Nos anos 80, ao refletir na resposta da Igreja à SIDA, visitei um hospital de Londres. O médico disse-me que havia um jovem que procurava um sacerdote de nome Timothy. Pela providência de Deus, consegui ungi-lo pouco antes de morrer. Pediu para ser sepultado na catedral de Westminster, o centro do catolicismo na Inglaterra. Estava rodeado de pessoas comuns que vinham à quela missa ferial, além de doentes de SIDA, enfermeiros, médicos e amigos homossexuais. Aquele que tinha estado na periferia, por causa da sua doença, por causa da sua orientação sexual, e sobretudo porque tinha morrido, estava no centro. Estava rodeado por aqueles para os quais a Igreja era uma casa e por aqueles que normalmente nunca entrariam numa igreja.

A nossa vida nutre-se de tradições e devoções amadas. Se se perdem, ficamos magoados. Mas devemos também recordar todos aqueles que não se sentem ainda em casa na Igreja: as mulheres que se sentem não reconhecidas num patriarcado de velhos homens brancos como eu! Pessoas que sentem que a Igreja é excessivamente ocidental, excessivamente latina, excessivamente colonial. Devemos caminhar rumo a uma Igreja em que não continuem a estar às margens, mas no centro.

Quando Thomas Merton se torna católico descobre “Deus, esse centro que está em todo o lado e cuja circunferência não está em lado nenhum, enquanto me encontra». Renovar a Igreja, por isso, é como fazer pão. Juntamos as bordas da massa ao centro e alargamos o centro até às bordas, enchendo tudo de oxigénio. Faz-se o pão invertendo a distinção entre as bordas e o centro, fazendo o pão de Deus, cujo centro está em todo o lado e cuja circunferência não está em lado nenhum, assim nos encontrando.

Uma última brevíssima palavra. Muitas vezes, durante a preparação deste Sínodo, foi colocada a pergunta: «Como podemos estar em casa na Igreja com o horrível escândalo dos abusos sexuais?». Para muitos foi a gota que fez transbordar o copo. Fizeram as malas e foram-se embora. Coloquei esta pergunta numa reunião de responsáveis católicos na Austrália, onde a Igreja foi horrivelmente desfigurada por este escândalo. Como fizeram para permanecer? Como puderam estar ainda em casa?

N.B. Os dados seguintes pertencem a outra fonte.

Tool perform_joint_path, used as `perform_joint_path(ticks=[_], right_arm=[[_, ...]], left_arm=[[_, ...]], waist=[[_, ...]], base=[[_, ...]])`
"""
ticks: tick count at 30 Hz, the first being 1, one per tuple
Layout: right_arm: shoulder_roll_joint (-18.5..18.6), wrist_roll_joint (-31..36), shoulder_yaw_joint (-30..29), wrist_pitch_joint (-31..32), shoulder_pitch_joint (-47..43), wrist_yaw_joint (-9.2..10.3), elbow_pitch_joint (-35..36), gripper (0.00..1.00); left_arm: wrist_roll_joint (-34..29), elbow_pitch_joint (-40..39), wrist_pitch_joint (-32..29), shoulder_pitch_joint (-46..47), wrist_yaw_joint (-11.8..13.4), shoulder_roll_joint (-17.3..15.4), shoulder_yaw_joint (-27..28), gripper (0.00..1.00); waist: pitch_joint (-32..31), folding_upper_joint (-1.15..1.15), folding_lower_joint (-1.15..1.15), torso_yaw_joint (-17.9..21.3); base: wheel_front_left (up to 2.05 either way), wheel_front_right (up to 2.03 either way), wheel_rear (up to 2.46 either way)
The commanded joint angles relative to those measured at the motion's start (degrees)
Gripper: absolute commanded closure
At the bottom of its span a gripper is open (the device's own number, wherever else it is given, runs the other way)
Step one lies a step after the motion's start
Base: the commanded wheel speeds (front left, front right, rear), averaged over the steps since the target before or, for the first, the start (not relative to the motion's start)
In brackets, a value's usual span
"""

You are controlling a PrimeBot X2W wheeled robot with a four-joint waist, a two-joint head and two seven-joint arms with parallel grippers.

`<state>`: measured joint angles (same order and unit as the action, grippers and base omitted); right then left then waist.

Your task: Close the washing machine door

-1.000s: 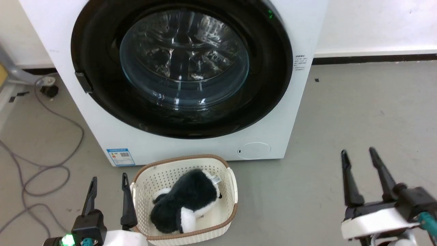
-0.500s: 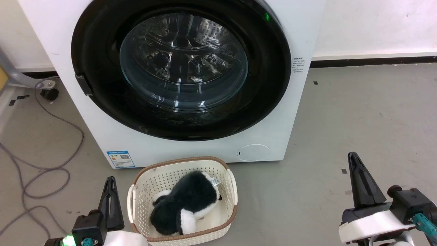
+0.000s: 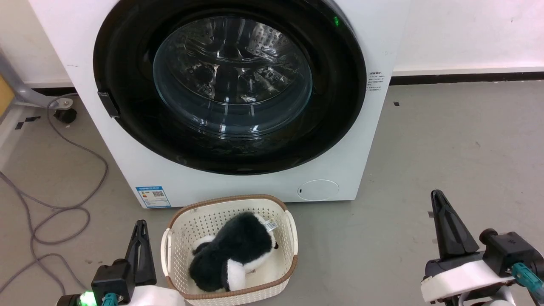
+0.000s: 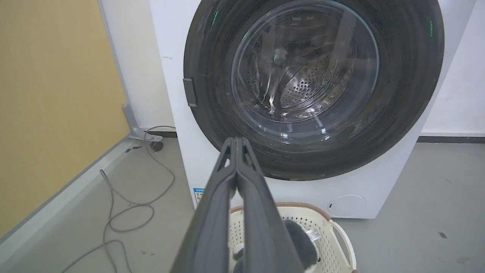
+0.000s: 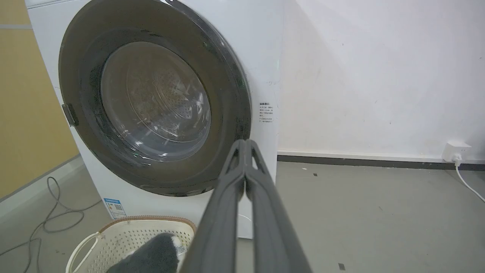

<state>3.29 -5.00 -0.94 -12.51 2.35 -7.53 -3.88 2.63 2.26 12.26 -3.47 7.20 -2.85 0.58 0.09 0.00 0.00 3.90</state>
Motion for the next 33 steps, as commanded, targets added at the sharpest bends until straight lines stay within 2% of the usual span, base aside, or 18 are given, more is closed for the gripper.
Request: perform_joint_path(ticks=[1, 33], right_arm=[[-0.1, 0.5, 0.1, 0.6, -0.4, 0.01, 0.4, 1.00], [-0.2, 2.1, 0.4, 4.8, -1.1, 0.02, 1.7, 1.00]], left_arm=[[-0.4, -0.2, -0.4, 0.6, -0.4, 0.0, 0.0, 1.00], [-1.2, -1.0, -4.6, 1.6, -2.8, 0.0, -0.2, 1.00]], waist=[[0.0, 0.00, 0.00, -0.1], [0.0, 0.00, 0.00, -1.4]], base=[[0.00, 0.00, 0.00], [0.00, 0.00, 0.00]])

Um deles citou Carlo Carretto (1910-1988), um Irmãozinho de Charles de Foucauld. As palavras de Carretto resumem a ambiguidade da Igreja, minha casa, mas não ainda casa minha, que revela e oculta Deus.

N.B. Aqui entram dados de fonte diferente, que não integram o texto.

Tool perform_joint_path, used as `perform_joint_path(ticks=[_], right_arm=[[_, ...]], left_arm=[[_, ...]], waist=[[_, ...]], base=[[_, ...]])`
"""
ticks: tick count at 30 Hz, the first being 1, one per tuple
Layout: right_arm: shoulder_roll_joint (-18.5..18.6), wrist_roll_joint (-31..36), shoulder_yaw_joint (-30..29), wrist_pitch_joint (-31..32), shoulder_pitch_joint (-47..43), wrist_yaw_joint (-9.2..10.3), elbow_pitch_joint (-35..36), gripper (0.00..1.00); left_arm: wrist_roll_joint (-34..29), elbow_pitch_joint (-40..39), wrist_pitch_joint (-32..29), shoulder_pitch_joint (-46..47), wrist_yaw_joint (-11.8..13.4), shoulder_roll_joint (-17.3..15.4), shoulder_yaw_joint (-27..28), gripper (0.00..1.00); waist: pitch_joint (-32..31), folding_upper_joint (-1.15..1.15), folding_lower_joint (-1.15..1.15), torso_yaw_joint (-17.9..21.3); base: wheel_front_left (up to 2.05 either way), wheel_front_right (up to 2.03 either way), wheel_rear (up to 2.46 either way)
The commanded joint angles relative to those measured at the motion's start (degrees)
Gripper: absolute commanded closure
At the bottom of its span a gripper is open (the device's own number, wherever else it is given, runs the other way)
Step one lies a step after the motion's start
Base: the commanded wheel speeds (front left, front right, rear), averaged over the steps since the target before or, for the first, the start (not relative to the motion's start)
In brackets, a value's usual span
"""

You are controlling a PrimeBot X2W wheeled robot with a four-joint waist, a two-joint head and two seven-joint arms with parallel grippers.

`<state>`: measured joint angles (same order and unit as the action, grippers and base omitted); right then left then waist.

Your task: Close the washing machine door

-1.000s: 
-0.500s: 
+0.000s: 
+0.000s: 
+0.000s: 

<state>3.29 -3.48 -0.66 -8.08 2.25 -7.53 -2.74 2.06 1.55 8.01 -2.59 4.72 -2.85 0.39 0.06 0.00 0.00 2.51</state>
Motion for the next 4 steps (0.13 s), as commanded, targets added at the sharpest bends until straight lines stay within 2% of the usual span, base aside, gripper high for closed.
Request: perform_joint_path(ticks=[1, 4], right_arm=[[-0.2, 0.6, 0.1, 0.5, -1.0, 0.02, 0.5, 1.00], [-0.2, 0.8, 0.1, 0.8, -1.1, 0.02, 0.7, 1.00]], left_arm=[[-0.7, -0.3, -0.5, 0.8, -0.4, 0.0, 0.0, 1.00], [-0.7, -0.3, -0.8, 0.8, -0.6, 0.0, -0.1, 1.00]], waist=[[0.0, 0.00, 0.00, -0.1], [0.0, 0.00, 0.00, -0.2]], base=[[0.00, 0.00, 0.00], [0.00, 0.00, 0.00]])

«Quanto devo criticar-te, minha Igreja, todavia quanto te amo. Fizeste-me sofrer mais do que qualquer outro, todavia a ti te devo mais do que a qualquer outro. Queria ver-te destruída, todavia preciso da tua presença. Escandalizaste-me muito, todavia só tu me fizeste compreender a tua santidade…. Inúmeras vezes tive vontade de bater na tua cara a porta da minha alma, todavia, a cada noite, rezei por poder morrer entre os teus braços seguros! Não, não posso libertar-me de ti, porque sou um todo contigo, ainda que não completamente. E depois, para onde iria? Construir uma outra igreja? Mas não poderei construir uma sem os mesmos defeitos, porque são os meus defeitos».

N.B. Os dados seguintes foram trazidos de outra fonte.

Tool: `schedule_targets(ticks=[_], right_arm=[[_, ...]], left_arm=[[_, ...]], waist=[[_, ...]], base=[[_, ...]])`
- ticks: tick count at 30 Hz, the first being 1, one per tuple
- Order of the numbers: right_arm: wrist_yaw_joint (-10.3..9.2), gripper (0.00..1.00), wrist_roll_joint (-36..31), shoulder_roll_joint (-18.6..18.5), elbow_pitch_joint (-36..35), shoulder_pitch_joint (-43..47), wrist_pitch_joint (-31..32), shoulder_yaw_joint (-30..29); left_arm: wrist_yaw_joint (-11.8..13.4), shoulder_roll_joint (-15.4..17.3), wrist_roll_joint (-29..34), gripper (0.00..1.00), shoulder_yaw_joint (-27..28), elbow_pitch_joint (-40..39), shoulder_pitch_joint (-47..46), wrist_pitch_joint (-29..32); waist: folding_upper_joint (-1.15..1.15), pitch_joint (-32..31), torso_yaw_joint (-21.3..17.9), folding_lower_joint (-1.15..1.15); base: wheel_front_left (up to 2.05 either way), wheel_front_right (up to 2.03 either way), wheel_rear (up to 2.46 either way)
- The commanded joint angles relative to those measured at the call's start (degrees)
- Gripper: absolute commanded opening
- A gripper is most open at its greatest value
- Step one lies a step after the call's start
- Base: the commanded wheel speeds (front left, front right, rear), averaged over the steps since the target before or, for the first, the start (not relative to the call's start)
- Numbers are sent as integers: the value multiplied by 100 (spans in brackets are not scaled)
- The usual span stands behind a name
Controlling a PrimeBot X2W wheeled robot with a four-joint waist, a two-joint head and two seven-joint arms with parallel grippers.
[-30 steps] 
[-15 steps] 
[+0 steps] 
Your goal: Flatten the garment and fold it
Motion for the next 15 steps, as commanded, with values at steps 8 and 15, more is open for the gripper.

No final do Evangelho de Mateus, Jesus diz: «Eis que Eu estou convosco até ao fim dos tempos». Se o Senhor permanece, como poderemos ir embora? Deus pôs-se na nossa casa, com todos os nossos escandalosos limites, para sempre. Deus permanece na nossa Igreja, ainda que com toda a corrupção e os abusos. Por isso devemos permanecer. Mas Deus está connosco para nos conduzir nos espaços mais amplos do Reino. Precisamos da Igreja, da nossa casa atual com todas as suas fraquezas, mas também de respirar o oxigénio pleno de Espírito da nossa futura casa sem confins.